Cervical cancer rates in the United States have declined in recent decades, yet the NIH’s National Cancer Institute estimates that 13,820 patients will be diagnosed with cervical cancer, and 4,360 will die from the disease this year.

Cervical cancer forms in the tissues of the cervix—the organ connecting the uterus and vagina. It often develops slowly and without symptoms, but regular Pap tests can detect it early. Nearly all cases of cervical cancer are linked to human papillomavirus (HPV) infection.

Cervical cancer screenings are designed to detect precancerous cell changes that can be treated to prevent the disease. In some cases, screenings may also identify cervical cancer in its early stages. Early detection significantly improves the effectiveness of treatment. However, if symptoms develop, it often means the cancer has already spread, making treatment more challenging.

There are three primary screening options for cervical cancer:

• HPV Test: Detects the presence of high-risk human papillomavirus (HPV) types that can lead to cervical cancer.
• Pap Test (Pap Smear): Collects cervical cells to check for abnormalities caused by HPV, such as precancerous or cancerous changes. It can also detect non-cancerous conditions like infections or inflammation.
• HPV/Pap Co-Test: Combines the HPV test and Pap test to simultaneously screen for high-risk HPV and cervical cell changes.

From 2016 to 2020, an average of 1,958 HPV-associated cancer cases were diagnosed annually in Ohio. The HPV vaccine is a highly effective tool for preventing cervical cancer, as it protects against the HPV types responsible for most cases. Safe and proven to prevent more than 90% of HPV-associated cancers, the vaccine is recommended for routine administration at ages 11 or 12 and can be given as early as age 9.

While the HPV vaccine significantly lowers the risk of cervical cancer, regular screenings remain essential. Women aged 25 to 65 are advised to undergo a Pap test every three years or a primary HPV test every five years. Staying current with screenings is crucial for cervical cancer prevention, regardless of the test type.
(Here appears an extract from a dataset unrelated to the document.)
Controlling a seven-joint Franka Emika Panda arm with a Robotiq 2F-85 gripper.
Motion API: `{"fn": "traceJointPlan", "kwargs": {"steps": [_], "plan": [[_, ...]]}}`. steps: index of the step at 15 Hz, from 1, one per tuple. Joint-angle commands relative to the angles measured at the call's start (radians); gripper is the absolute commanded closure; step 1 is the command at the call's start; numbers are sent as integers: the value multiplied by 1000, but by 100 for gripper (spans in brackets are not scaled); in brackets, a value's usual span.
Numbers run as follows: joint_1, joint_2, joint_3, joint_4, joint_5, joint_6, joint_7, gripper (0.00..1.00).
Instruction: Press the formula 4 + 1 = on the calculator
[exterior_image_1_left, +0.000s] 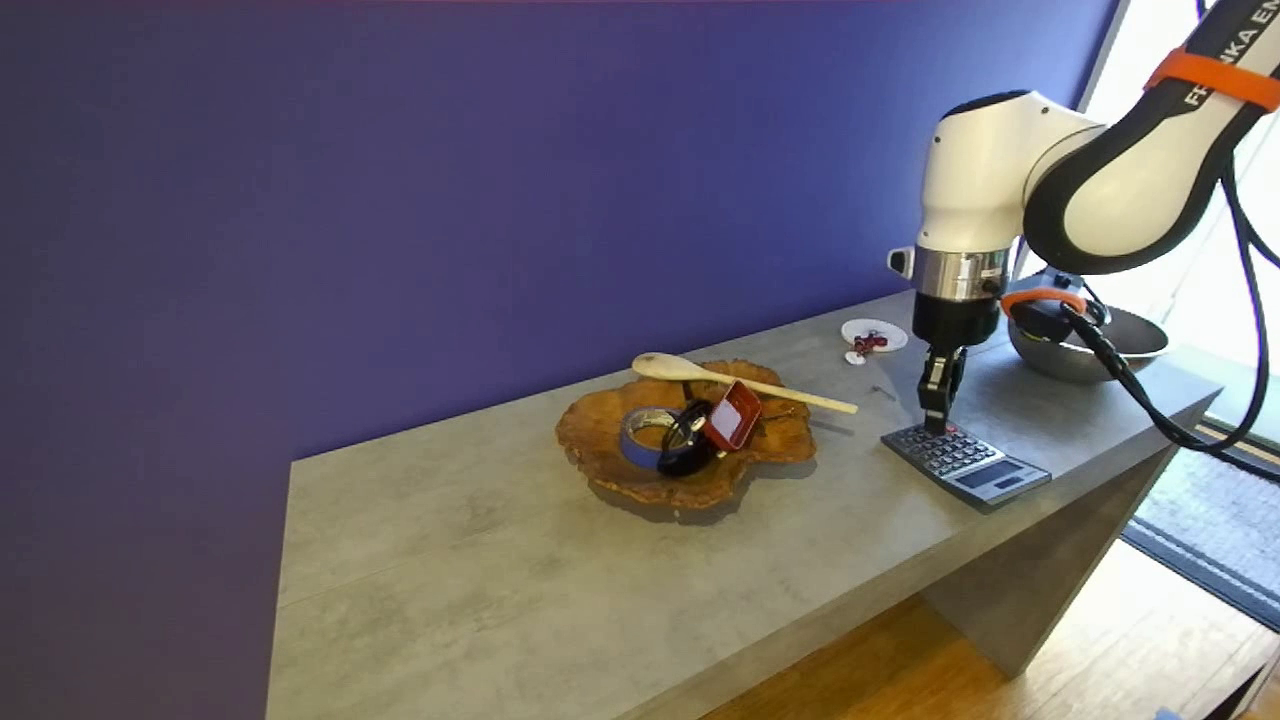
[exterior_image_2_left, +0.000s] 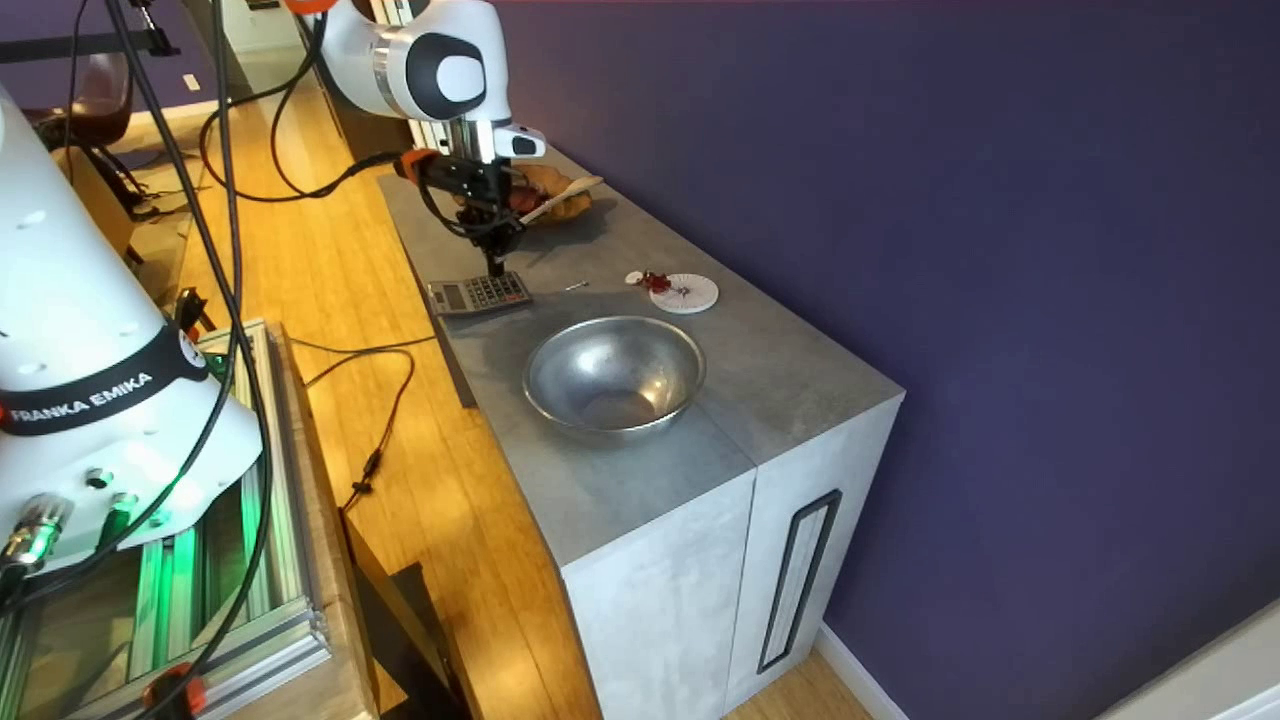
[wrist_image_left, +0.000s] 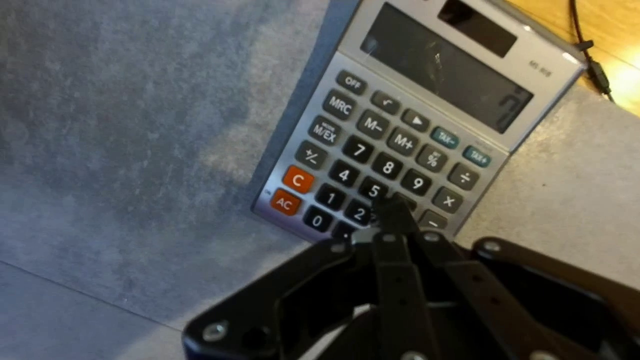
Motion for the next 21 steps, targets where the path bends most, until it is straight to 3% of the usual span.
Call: {"fn": "traceJointPlan", "kwargs": {"steps": [1,21], "plan": [[-14,-26,-14,-33,-31,0,10,100],[-31,20,11,-16,-3,-9,-25,100]]}}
Cervical cancer remains a significant public health concern, largely linked to persistent HPV infections. Early detection through screening is vital for prevention, yet traditional methods like pelvic exams deter some individuals from regular participation. To address this, researchers such as Dr. Leeya F. Pinder are exploring patient-centered innovations like self-collection kits. These kits improve access by enabling cervical cancer screenings in mobile healthcare units, clinics, and other public health facilities, expanding options for underserved populations.
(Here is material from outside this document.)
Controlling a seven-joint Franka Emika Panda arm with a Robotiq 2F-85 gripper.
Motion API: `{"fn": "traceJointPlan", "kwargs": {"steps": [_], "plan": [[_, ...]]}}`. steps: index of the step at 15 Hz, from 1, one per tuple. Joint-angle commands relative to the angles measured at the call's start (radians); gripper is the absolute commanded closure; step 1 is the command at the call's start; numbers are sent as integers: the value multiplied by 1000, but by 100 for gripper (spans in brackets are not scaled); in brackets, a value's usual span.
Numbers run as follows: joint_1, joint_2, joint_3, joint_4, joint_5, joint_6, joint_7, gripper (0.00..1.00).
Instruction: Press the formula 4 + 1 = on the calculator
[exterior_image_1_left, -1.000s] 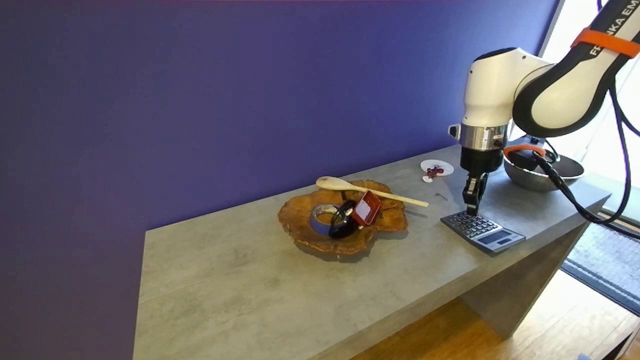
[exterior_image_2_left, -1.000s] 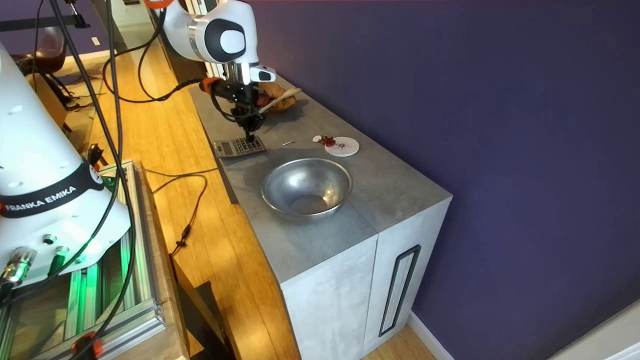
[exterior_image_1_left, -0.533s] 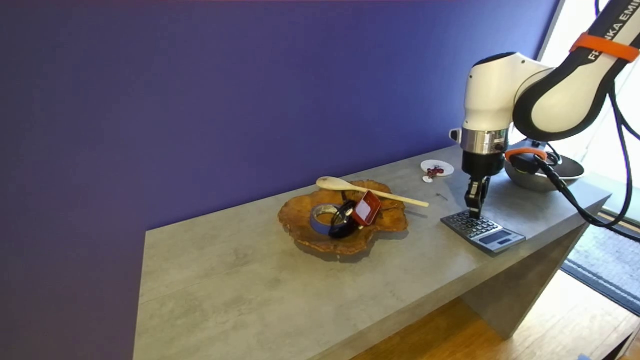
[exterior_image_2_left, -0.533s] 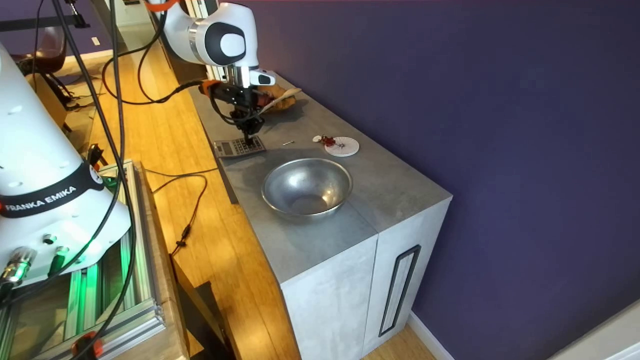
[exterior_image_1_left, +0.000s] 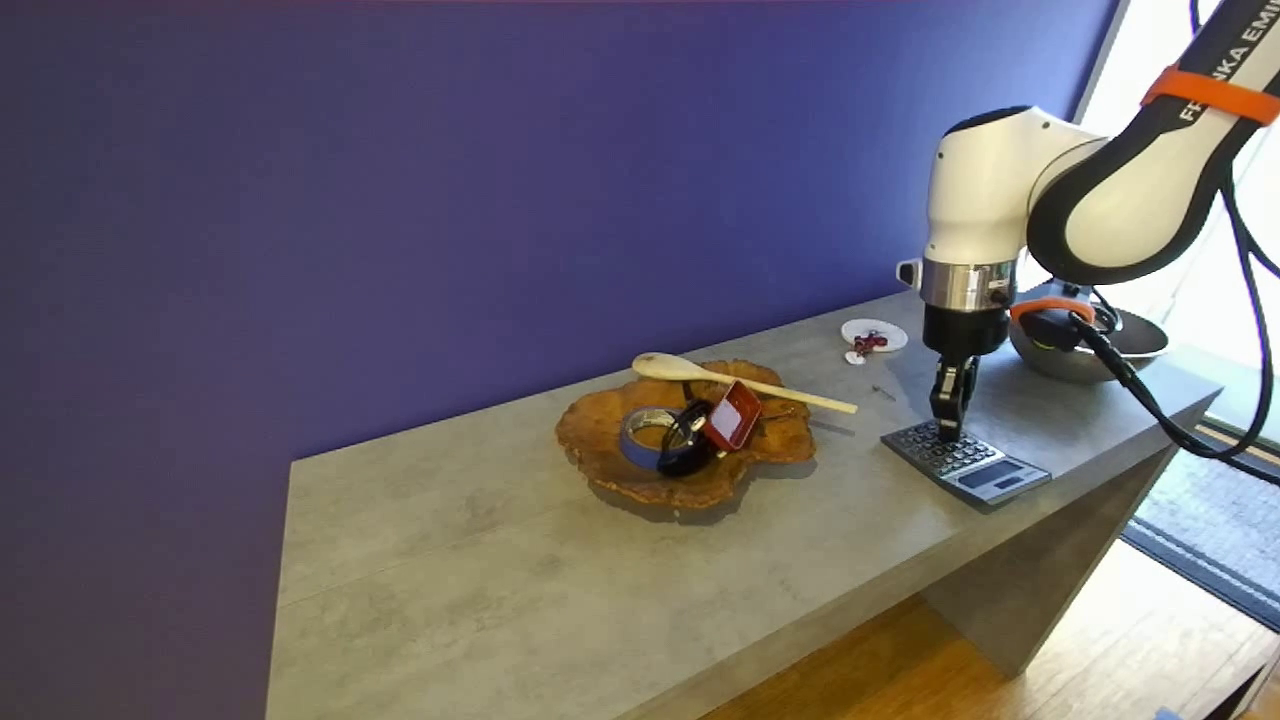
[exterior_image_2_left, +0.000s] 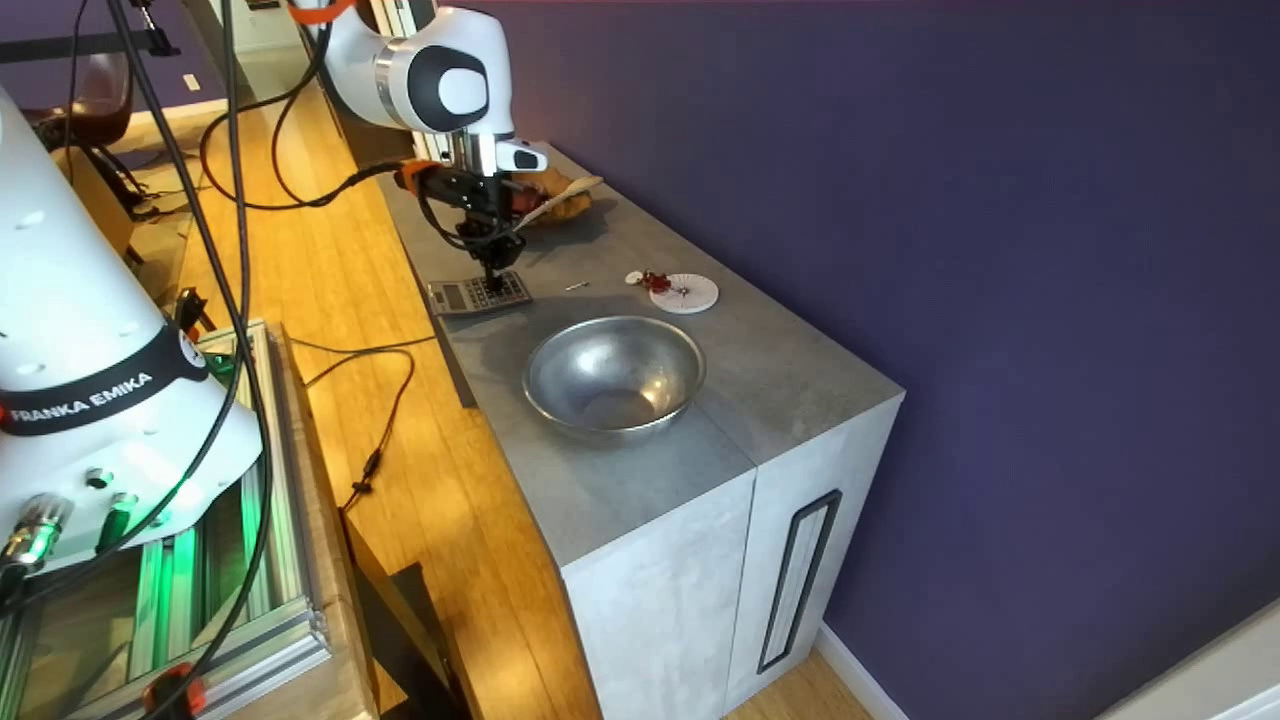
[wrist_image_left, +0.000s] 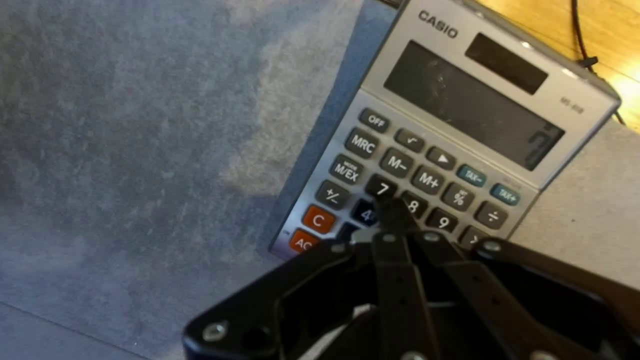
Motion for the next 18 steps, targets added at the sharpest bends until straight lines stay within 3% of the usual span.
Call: {"fn": "traceJointPlan", "kwargs": {"steps": [1,18], "plan": [[-19,3,18,0,-5,-4,-14,100],[-9,51,13,37,-13,-5,-7,100]]}}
The Self-collection for HPV Testing to Improve Cervical Cancer Prevention (SHIP) Trial, led by Dr. Pinder, investigates the use of self-collected vaginal samples for HPV testing in patients referred for colposcopy or cervical excisional procedures. HPV, a common virus, can lead to cervical cancer if infections persist. Despite the importance of early detection, many individuals avoid screenings that require pelvic exams, with over half of cervical cancer cases occurring in those who are inadequately screened.

Self-collection offers a more accessible and comfortable alternative, enabling individuals to collect samples at their convenience. The SHIP Trial evaluates the accuracy of HPV testing on self-collected samples compared to those collected by clinicians, aiming to enhance cervical cancer prevention and improve access to care.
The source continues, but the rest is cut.